How is the base of a shape related to its volume?

1 Answer
Jul 28, 2017

If prism-like then the volume is #"base" xx "height"#

If pyramid-like then the volume is #1/3 xx "base" xx "height"#


If a solid is prism-like, with top the same shape and size as the bottom, then its volume is the product of its base area and height.

If a solid is pyramid-like, with the top being a single point and sloping sides, then its volume is one third of the product of its base area and height.

One way you can see this starts by dividing a cube into six square base pyramids with common apex in the centre of the cube.

If the length of each side of the cube is #1#, then the base area of each pyramid is #1xx1=1#, its height #1/2# and its volume is #1/6#, being #1/6# of the volume of the #1xx1xx1# cube.

So such a square based pyramid has volume #1/3# of the product of its base area and height.

The formula remains true if we stretch or compress the pyramid uniformly in any one direction. The volume also remains constant if we subject the pyramid to a shear, retaining its height and base (think of a stack of coins).

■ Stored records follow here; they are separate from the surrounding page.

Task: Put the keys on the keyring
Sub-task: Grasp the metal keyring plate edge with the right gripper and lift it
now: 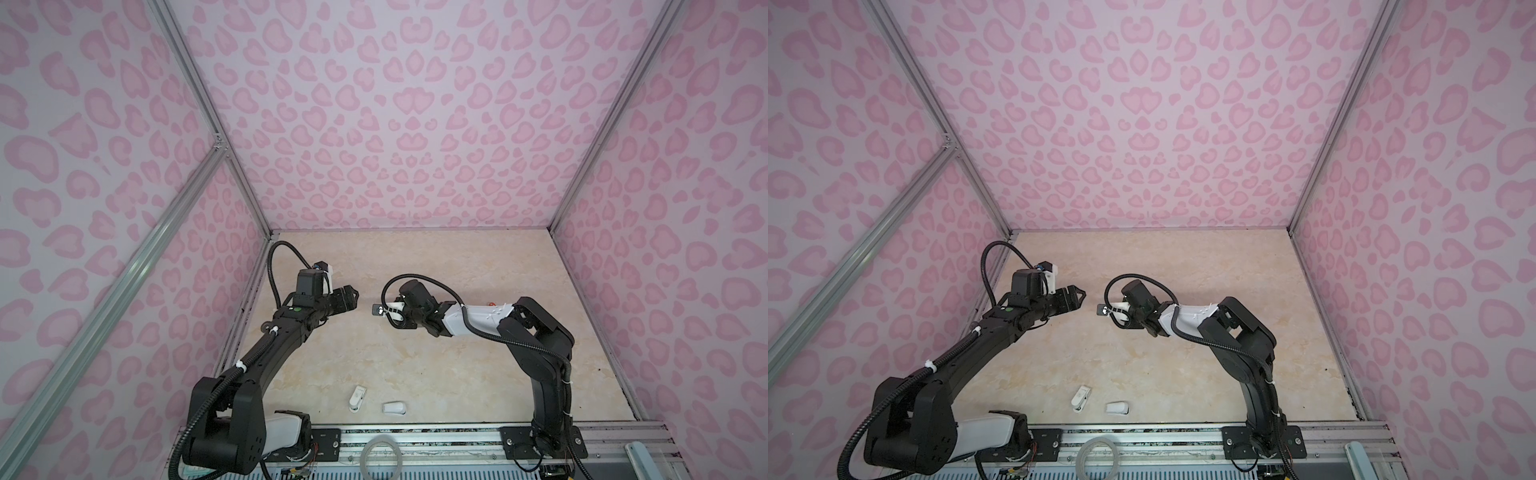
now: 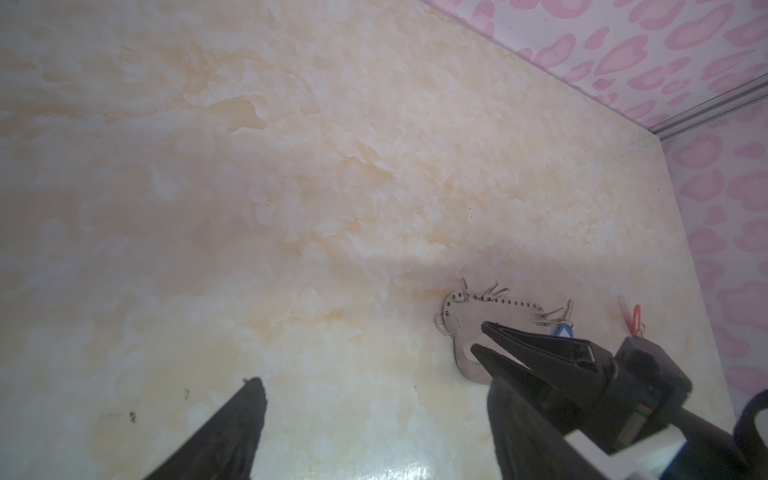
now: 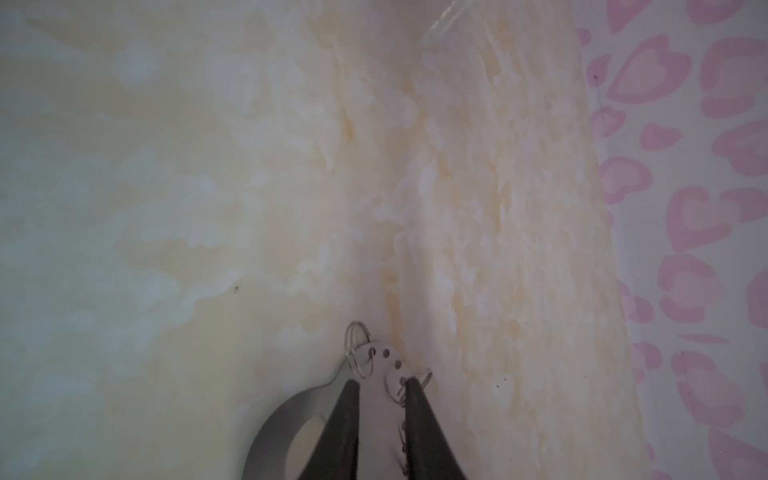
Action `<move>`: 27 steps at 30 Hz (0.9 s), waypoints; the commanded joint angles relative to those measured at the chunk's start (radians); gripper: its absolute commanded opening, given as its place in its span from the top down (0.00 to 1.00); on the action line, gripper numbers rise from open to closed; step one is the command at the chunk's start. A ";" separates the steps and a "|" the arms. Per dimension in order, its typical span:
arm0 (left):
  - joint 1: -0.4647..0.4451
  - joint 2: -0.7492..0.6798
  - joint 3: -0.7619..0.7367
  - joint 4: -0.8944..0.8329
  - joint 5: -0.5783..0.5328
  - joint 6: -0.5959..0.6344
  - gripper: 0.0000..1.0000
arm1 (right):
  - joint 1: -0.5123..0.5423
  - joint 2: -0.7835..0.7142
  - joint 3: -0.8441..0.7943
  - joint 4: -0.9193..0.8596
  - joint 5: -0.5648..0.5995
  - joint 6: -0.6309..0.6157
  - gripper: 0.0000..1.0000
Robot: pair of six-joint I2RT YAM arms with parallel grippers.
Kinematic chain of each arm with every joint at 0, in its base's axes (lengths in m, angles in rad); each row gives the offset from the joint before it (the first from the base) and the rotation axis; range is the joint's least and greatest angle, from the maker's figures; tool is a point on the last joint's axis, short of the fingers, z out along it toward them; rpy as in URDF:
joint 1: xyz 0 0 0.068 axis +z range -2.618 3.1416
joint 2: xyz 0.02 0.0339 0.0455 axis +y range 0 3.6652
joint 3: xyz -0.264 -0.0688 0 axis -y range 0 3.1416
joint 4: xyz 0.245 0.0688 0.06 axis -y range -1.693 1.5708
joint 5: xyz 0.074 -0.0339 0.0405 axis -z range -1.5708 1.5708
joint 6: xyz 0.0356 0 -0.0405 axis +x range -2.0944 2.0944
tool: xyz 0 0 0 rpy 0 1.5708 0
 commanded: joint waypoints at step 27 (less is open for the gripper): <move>0.008 0.026 0.036 -0.017 0.011 0.076 0.15 | -0.020 0.113 0.156 -0.197 -0.043 -0.076 0.84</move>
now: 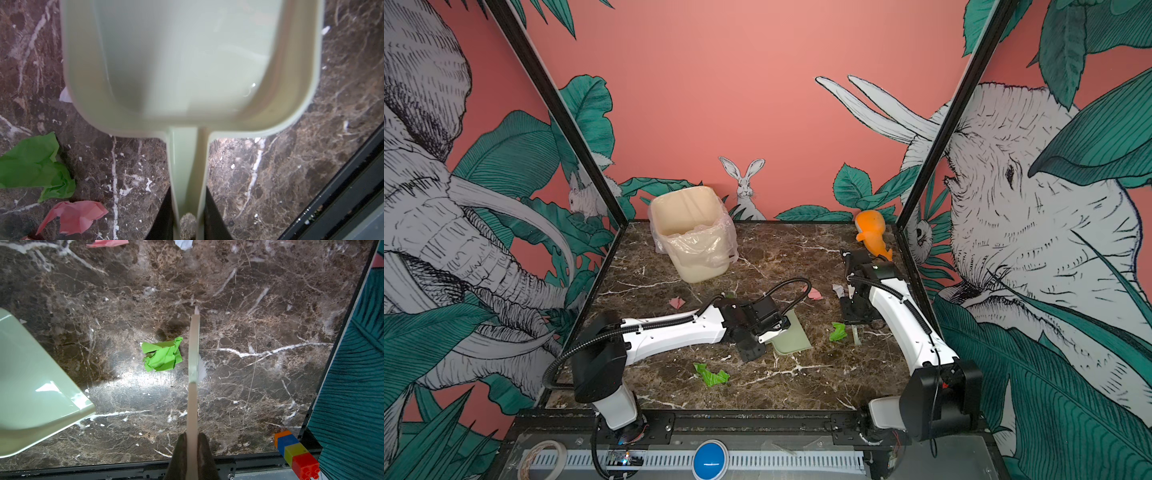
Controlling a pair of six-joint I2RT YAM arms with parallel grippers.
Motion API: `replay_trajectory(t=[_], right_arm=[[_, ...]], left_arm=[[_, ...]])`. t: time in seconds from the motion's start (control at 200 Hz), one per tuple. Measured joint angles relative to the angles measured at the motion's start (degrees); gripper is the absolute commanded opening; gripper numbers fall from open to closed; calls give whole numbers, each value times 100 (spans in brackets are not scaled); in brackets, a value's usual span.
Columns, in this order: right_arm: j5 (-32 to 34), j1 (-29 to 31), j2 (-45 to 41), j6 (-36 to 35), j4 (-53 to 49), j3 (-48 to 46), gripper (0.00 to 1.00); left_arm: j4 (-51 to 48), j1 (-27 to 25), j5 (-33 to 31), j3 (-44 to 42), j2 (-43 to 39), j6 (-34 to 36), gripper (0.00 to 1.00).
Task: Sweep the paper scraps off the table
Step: 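Bring the dustpan back down to the scraps near the robot, then sweep more green scraps into the dustpan with the right gripper's brush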
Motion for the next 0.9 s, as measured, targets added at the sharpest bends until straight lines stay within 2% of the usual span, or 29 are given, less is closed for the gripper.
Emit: replay_trajectory(t=[0.555,0.9], right_arm=[[-411,1058,28,234,-151,46,0],[48,861,-127,341,-579,199,0]], left_arm=[[98,-59,17,0,363,210,18],[103,-157,173,0,387,319,18]])
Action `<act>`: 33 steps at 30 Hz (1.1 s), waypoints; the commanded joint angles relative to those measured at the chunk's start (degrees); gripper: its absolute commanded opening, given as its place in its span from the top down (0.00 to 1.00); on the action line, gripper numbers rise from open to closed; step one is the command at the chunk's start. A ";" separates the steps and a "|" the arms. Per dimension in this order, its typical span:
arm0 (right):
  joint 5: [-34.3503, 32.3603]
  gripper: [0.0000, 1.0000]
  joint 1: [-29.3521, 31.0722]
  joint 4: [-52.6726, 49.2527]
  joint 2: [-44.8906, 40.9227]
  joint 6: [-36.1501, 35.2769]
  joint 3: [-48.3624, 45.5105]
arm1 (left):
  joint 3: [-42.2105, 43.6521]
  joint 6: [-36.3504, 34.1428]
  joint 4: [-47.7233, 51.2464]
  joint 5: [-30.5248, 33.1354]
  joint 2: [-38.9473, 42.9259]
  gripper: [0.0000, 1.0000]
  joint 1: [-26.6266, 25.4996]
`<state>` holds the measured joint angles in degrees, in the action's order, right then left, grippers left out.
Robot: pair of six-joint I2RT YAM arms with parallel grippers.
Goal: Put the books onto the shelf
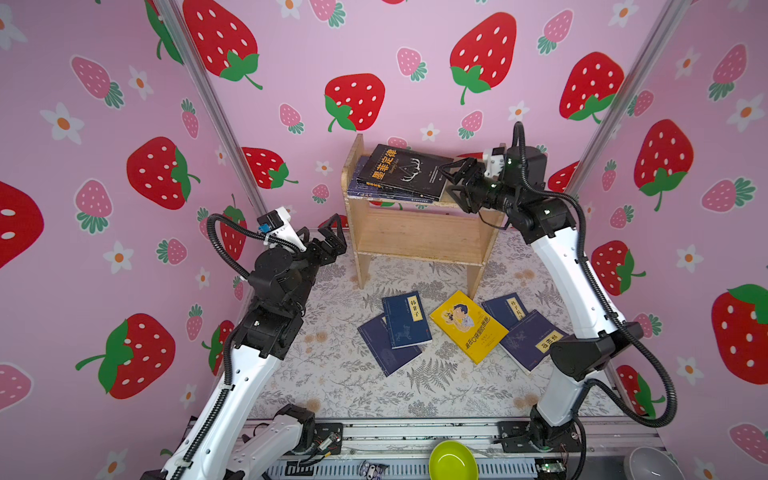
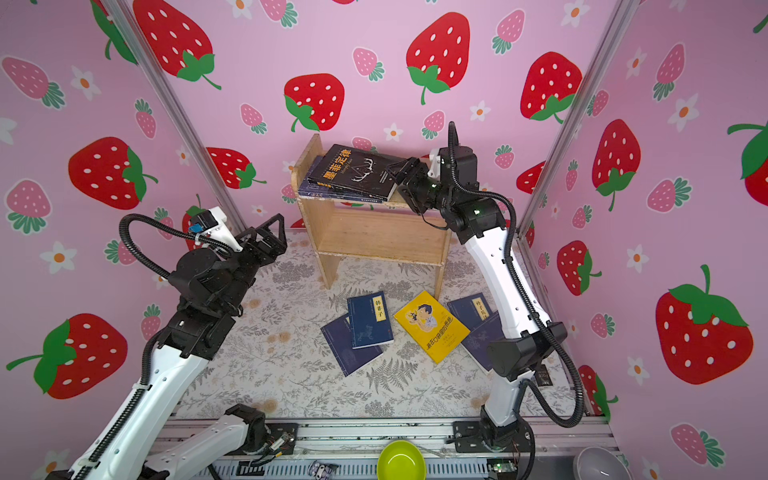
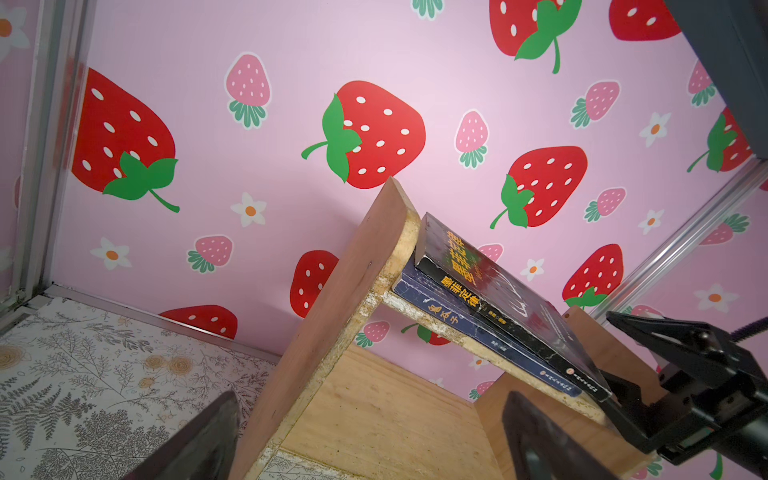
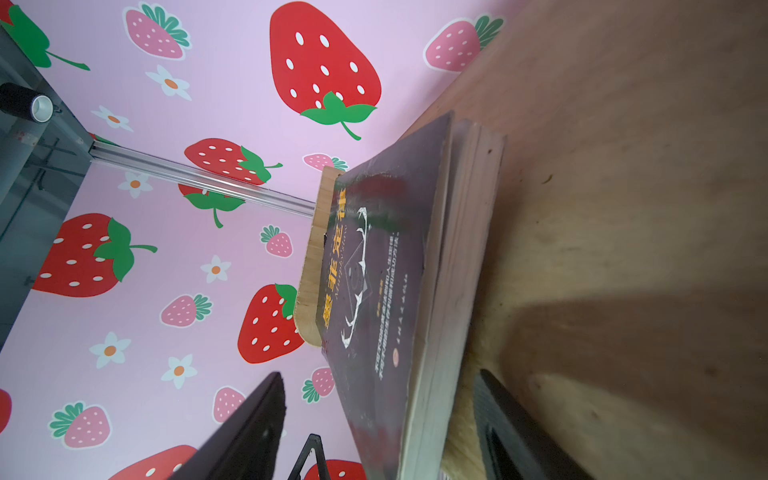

Given any two dimensional shape, we can approximate it arbitrarily closely with a grid of squares, then make square based pyramids on each of those squares up to a common apex. The total volume is the sum of the volumes of the pyramids, which works out the same as #1/3# of the height multiplied by the sum of the areas of the squares. Since the squares approximate the area of the original shape, the volume approximated by the pyramids approximates the volume of a pyramid based on the original shape.